◆ Data ◆
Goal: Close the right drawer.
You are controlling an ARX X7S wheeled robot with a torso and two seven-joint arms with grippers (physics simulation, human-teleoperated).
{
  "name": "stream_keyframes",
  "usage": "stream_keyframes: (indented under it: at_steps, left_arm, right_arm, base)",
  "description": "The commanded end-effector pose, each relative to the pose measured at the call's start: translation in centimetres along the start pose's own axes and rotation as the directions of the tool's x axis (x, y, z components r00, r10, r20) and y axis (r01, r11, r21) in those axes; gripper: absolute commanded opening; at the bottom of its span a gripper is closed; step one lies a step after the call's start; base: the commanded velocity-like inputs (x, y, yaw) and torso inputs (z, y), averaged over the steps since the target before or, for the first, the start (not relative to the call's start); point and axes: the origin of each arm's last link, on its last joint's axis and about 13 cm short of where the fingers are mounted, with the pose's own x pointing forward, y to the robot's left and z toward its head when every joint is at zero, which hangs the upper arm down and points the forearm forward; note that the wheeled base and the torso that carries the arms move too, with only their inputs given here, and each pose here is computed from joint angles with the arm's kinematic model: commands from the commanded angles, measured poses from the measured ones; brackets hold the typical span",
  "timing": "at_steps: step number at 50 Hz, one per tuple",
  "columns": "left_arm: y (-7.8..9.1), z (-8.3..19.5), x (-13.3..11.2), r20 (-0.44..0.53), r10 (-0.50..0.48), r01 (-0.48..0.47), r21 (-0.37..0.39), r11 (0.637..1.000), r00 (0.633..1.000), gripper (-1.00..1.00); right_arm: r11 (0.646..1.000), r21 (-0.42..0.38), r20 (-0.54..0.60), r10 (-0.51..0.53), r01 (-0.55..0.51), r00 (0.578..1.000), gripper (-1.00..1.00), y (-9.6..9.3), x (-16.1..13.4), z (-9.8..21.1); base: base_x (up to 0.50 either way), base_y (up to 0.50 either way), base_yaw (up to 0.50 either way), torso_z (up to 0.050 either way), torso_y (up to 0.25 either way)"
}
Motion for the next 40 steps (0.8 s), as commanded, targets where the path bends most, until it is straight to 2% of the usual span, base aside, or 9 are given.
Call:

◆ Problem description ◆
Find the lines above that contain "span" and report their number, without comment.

◆ Reply ◆
2